[Collection entries]

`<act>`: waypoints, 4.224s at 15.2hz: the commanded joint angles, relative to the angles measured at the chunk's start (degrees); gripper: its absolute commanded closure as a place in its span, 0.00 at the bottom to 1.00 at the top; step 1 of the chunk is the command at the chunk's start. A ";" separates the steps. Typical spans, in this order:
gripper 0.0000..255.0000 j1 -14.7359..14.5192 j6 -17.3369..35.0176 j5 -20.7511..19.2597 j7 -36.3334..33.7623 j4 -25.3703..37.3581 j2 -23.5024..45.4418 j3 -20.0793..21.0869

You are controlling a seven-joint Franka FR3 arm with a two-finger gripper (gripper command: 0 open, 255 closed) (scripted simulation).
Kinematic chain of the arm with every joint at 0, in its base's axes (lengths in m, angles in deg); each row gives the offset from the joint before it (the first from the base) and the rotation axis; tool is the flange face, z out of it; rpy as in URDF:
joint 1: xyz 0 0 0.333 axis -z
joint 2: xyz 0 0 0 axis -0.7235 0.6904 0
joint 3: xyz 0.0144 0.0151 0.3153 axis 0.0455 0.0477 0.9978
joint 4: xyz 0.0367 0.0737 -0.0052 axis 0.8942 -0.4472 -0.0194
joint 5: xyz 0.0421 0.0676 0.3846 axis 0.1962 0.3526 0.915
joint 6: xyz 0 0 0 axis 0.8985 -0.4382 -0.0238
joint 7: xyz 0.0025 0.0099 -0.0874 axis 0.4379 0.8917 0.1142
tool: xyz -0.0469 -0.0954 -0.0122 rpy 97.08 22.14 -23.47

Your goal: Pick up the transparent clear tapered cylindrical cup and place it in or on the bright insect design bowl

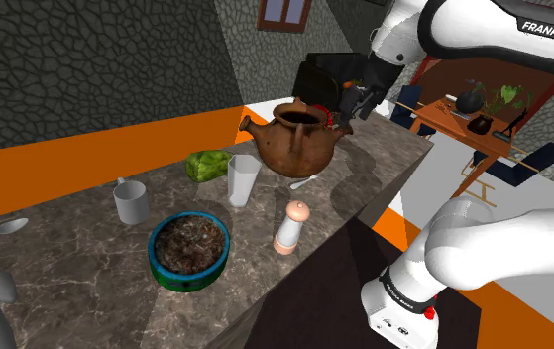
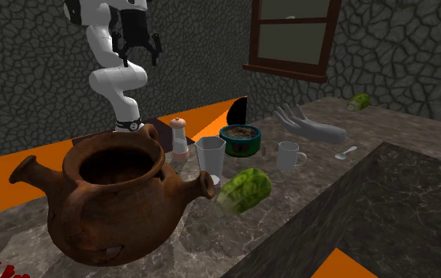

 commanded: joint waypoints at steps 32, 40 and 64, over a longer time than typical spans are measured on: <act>0.00 -4.89 32.69 -6.99 -20.24 18.69 57.18 11.77; 0.00 -4.85 35.70 -7.94 -20.86 17.78 59.34 11.38; 1.00 -4.61 29.70 -6.13 -19.09 20.04 55.40 11.87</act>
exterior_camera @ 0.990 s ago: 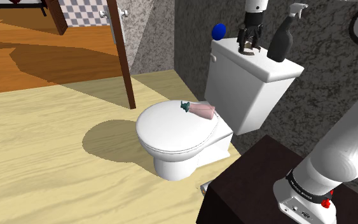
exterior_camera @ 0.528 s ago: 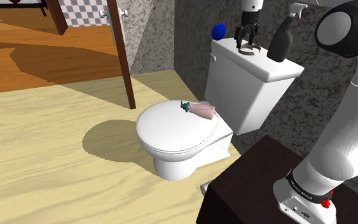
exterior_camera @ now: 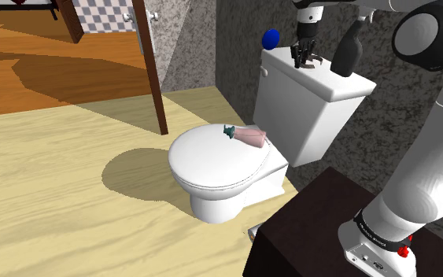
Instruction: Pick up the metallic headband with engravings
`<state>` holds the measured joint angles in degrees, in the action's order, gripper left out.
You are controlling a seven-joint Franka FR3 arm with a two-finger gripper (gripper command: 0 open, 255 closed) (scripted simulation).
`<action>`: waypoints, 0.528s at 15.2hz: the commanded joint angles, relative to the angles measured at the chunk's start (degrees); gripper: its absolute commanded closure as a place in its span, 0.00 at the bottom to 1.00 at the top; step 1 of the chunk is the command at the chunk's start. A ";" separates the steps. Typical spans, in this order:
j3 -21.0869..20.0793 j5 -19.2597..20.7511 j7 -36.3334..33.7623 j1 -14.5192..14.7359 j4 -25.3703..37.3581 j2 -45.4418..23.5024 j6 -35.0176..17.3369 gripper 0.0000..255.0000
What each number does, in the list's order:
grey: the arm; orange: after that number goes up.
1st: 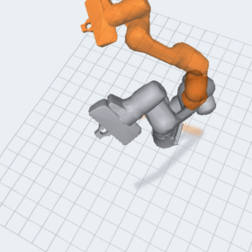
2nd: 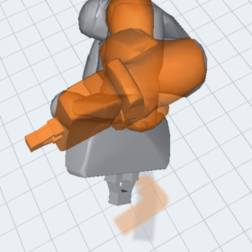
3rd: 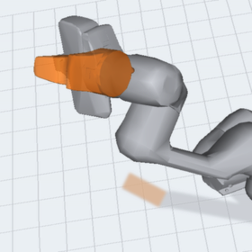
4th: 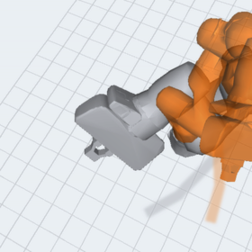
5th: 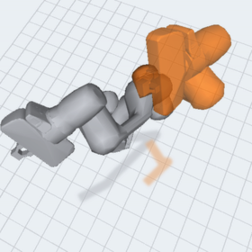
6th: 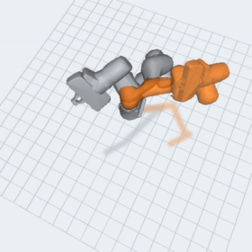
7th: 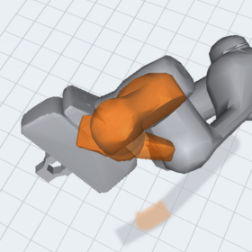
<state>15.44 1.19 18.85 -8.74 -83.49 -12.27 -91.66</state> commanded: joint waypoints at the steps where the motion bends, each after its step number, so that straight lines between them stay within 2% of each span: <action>1: -0.01 0.00 -0.03 0.02 -0.11 0.01 -0.11 1.00; 8: 0.00 -0.02 0.01 -0.02 0.06 -0.06 -0.01 1.00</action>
<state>15.33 1.08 18.87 -8.67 -83.29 -12.32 -91.65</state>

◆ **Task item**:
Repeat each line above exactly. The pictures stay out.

◆ **Solution to this problem**:
`<act>`: waypoints, 4.224s at 15.2hz: the commanded joint angles, relative to the angles measured at the chunk's start (degrees); gripper: its absolute commanded closure as a place in its span, 0.00 at the bottom to 1.00 at the top; step 1 of the chunk is the command at the chunk's start. A ";" separates the steps. Typical spans, in this order:
gripper 0.0000..255.0000 j1 -14.7359..14.5192 j6 -17.3369..35.0176 j5 -20.7511..19.2597 j7 -36.3334..33.7623 j4 -25.3703..37.3581 j2 -23.5024..45.4418 j3 -20.0793..21.0869

You are controlling a seven-joint Franka FR3 arm with a two-finger gripper (gripper command: 0 open, 255 closed) (scripted simulation).
Kinematic chain of the arm with every joint at 0, in its base's axes (lengths in m, angles in deg); each row gives the offset from the joint before it (the first from the base) and the rotation axis; tool is the flange face, z out of it; rpy as in URDF:
joint 1: xyz 0 0 0.333 axis -z
joint 2: xyz 0 0 0 axis -0.7235 0.6904 0
joint 3: xyz 0.0144 0.0151 0.3153 axis 0.0455 0.0477 0.9978
joint 4: xyz 0.0367 0.0737 -0.0052 axis 0.8942 -0.4472 -0.0194
joint 5: xyz 0.0421 0.0676 0.3846 axis 0.1962 0.3526 0.915
joint 6: xyz 0 0 0 axis 0.8985 -0.4382 -0.0238
joint 7: xyz 0.0025 0.0099 -0.0874 axis 0.4379 0.8917 0.1142
tool: xyz -0.0469 -0.0954 -0.0122 rpy 97.08 22.14 -23.47

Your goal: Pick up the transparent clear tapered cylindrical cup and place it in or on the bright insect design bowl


 commanded: joint waypoints at steps 32, 40 and 64, over a longer time than typical spans are measured on: <act>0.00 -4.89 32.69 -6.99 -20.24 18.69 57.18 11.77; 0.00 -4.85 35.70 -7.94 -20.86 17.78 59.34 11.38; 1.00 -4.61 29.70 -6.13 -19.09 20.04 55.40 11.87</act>
exterior_camera @ 0.990 s ago: 
exterior_camera @ 0.528 s ago: 
exterior_camera @ now: 
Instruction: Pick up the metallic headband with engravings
`<state>` holds the measured joint angles in degrees, in the action's order, gripper left out.
You are controlling a seven-joint Franka FR3 arm with a two-finger gripper (gripper command: 0 open, 255 closed) (scripted simulation).
`<action>`: waypoints, 0.528s at 15.2hz: the commanded joint angles, relative to the angles measured at the chunk's start (degrees); gripper: its absolute commanded closure as a place in its span, 0.00 at the bottom to 1.00 at the top; step 1 of the chunk is the command at the chunk's start. A ";" separates the steps. Typical spans, in this order:
j3 -21.0869..20.0793 j5 -19.2597..20.7511 j7 -36.3334..33.7623 j1 -14.5192..14.7359 j4 -25.3703..37.3581 j2 -45.4418..23.5024 j6 -35.0176..17.3369 gripper 0.0000..255.0000
What each number does, in the list's order:
grey: the arm; orange: after that number goes up.
1st: 
2nd: 
3rd: 
4th: 
5th: 
6th: 
7th: 
<state>15.44 1.19 18.85 -8.74 -83.49 -12.27 -91.66</state> commanded: joint waypoints at the steps where the motion bends, each after its step number, so that straight lines between them stay within 2% of each span: <action>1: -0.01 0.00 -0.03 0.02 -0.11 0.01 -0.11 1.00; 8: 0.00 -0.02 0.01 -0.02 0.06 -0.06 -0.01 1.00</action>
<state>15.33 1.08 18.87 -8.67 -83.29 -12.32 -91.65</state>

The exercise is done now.